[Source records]
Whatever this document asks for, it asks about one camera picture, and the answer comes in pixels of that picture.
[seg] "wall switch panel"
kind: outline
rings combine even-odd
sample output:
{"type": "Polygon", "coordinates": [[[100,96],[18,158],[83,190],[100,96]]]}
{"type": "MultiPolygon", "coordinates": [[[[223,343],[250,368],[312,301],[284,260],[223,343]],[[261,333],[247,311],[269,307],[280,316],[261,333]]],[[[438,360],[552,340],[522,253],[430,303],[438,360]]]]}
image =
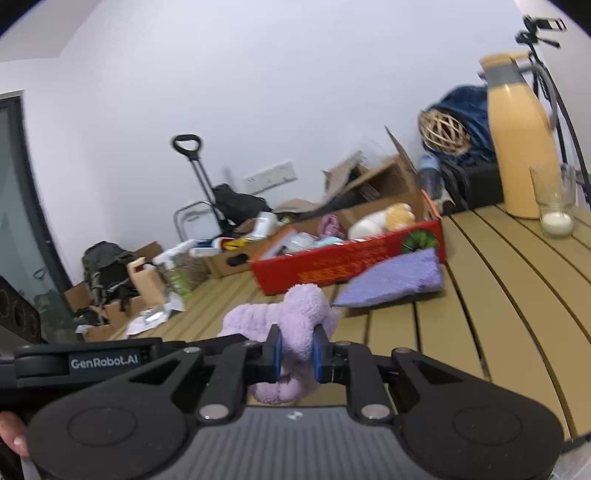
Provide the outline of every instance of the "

Brief: From the first line to the last, give the data again exactly, but without pictures.

Answer for the task:
Whatever this document asks for, it asks about one camera picture, and the answer comes in pixels of that picture.
[seg] "wall switch panel"
kind: outline
rings combine even-odd
sample output:
{"type": "Polygon", "coordinates": [[[100,96],[18,158],[83,190],[100,96]]]}
{"type": "MultiPolygon", "coordinates": [[[[223,343],[250,368],[312,301],[284,260],[223,343]],[[261,333],[247,311],[269,307],[280,316],[261,333]]],[[[438,360],[552,340],[522,253],[430,303],[438,360]]]]}
image =
Provide the outline of every instance of the "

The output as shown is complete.